In the construction industry, immigration figures show 457 visas in the construction industry dropped from 9159 in 2011-2012 to 2996 in 2015-16.

Shorten said Turnbull’s attack showed he was out of touch and did not take into account the mining boom and a lower unemployment rate four years ago.

“How out of touch is Malcolm Turnbull if he hasn’t worked out that the world has changed?” Shorten said.

“Labor is saying that we need to toughen the rules. We toughened the rules even back then. It was I who pushed for labour market testing and making sure that the regulators, we had a tough cop on the beat.”
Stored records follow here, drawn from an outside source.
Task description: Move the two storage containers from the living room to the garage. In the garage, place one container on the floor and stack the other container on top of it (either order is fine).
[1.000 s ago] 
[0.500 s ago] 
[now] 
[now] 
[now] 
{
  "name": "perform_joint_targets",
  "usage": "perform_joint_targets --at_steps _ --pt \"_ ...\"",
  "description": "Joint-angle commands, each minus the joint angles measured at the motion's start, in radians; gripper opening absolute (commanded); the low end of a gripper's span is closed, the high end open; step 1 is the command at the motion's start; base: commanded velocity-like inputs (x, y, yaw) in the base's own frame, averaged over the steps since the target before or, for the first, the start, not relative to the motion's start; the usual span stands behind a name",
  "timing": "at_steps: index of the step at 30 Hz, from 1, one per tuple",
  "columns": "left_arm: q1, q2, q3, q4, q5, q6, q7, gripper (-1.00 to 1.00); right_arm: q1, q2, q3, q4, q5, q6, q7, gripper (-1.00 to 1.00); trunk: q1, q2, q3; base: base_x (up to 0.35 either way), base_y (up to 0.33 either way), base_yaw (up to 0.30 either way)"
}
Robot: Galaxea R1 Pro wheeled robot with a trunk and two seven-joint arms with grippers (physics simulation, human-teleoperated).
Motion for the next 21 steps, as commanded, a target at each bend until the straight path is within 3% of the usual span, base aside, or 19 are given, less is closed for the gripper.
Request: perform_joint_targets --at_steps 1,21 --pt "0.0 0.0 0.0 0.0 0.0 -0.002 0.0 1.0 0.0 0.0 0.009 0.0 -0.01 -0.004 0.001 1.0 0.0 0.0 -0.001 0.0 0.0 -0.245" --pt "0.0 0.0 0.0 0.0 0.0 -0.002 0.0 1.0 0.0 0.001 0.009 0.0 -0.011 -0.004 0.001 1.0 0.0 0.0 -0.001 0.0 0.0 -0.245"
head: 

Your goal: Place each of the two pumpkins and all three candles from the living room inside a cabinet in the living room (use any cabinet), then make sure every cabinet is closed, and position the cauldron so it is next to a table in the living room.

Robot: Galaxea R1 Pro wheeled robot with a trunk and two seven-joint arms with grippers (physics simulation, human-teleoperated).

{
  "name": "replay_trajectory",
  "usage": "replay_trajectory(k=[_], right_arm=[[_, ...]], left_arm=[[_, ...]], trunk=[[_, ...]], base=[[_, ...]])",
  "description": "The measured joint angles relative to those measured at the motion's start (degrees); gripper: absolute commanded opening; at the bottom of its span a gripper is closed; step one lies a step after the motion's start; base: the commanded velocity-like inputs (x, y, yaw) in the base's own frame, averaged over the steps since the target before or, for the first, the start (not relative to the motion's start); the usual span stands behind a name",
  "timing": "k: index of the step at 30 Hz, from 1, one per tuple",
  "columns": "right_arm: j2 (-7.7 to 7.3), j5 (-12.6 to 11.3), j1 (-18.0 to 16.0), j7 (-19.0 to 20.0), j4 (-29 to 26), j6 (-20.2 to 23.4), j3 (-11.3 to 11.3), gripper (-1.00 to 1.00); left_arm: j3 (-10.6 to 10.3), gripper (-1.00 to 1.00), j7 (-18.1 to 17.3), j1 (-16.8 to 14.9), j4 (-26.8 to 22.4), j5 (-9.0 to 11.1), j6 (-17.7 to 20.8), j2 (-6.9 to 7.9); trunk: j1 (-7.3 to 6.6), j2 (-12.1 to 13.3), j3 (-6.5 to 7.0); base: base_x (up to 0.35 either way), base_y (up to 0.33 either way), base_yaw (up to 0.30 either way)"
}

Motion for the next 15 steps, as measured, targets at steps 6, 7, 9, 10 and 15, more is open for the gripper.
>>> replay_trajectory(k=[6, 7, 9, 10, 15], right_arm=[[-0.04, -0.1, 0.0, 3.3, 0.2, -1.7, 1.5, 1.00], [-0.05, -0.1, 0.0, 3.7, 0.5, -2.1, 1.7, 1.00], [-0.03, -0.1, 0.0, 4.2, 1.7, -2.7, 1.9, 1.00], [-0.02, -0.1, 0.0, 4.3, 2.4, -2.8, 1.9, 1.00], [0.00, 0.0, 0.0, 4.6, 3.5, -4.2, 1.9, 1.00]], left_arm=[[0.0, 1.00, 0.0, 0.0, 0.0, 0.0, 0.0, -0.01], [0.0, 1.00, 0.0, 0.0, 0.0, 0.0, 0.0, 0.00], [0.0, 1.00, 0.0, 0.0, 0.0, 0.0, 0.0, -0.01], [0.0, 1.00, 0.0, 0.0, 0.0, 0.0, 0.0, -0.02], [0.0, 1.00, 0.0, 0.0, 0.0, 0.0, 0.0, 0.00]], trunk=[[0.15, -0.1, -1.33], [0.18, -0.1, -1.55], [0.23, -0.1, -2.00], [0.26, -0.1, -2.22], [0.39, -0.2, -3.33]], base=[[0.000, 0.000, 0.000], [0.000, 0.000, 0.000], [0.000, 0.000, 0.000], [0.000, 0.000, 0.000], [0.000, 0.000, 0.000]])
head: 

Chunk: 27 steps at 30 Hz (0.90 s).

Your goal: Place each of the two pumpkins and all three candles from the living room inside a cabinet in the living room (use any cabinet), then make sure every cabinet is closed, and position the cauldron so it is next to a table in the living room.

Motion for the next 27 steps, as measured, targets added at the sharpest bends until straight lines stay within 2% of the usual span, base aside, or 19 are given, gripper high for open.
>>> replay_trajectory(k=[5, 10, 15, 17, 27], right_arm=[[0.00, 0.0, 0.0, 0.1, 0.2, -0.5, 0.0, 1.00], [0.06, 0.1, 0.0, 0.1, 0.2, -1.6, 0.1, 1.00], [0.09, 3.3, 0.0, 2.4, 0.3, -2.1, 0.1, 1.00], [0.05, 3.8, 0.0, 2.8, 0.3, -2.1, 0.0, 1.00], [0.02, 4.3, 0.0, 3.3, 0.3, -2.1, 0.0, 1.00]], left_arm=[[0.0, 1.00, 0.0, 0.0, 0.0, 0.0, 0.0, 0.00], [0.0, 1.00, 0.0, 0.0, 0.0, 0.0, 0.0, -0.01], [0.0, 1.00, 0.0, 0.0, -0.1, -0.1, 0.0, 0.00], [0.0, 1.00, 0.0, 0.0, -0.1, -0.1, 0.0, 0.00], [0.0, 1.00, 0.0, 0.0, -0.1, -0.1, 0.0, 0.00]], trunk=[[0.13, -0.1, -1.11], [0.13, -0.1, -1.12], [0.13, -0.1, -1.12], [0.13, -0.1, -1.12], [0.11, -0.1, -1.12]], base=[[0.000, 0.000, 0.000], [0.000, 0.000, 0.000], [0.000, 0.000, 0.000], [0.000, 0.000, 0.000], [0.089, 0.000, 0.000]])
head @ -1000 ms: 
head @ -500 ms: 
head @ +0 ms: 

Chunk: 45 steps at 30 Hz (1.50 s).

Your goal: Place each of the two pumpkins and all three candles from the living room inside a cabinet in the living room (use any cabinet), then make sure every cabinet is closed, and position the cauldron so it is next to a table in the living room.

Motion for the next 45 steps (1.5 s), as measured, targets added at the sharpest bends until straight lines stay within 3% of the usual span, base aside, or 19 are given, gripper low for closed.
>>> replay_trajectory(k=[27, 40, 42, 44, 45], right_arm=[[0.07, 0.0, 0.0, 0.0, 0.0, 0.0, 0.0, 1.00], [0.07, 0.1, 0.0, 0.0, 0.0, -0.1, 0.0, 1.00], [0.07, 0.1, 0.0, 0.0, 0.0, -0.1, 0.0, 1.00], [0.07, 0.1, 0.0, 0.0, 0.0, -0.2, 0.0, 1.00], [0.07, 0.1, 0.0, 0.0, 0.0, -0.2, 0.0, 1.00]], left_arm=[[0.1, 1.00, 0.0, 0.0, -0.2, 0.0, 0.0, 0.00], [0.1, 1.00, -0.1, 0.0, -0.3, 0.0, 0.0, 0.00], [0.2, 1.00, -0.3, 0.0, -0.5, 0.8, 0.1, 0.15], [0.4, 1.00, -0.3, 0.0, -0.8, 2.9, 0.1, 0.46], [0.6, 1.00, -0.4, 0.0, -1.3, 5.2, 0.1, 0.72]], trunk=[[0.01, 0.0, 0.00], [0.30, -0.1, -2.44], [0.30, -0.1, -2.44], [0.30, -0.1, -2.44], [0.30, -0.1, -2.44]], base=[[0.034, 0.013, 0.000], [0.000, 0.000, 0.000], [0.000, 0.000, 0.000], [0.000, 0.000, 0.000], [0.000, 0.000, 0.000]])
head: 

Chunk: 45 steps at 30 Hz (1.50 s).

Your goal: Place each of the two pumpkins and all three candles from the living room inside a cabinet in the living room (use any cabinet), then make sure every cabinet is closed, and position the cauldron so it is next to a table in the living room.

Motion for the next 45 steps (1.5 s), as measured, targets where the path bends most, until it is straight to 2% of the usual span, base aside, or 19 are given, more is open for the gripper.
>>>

The Gillard government introduced a migration act to tighten up the 457 visa class in 2013, saying it was time “to stop foreign workers being put at the front of the queue with Australian workers at the back”. Gillard said the program was “riddled full of rorts” and the then opposition leader, Tony Abbott, accused her of “dog whistle” politics.

change in 457 visas by industry

Speaking against the temporary sponsored visas bill, the then immigration minister, Scott Morrison, said it was an attack on “those who come to Australia the right way to divert attention from this government’s failure to do anything about those who come the wrong way, illegally by boat”.

“These measures are designed not to improve the 457 skilled migration program, which is so important to this country, but to choke that program at the behest of the unions, choking the scheme with union red tape,” Morrison said.

“This bill – and the reckless rhetoric of the prime minister and the minister for immigration and citizenship and those from that side of the House who also decided to join in – ends decades of bipartisan support for skilled migration in this country. It goes against the grain of our immigration tradition.”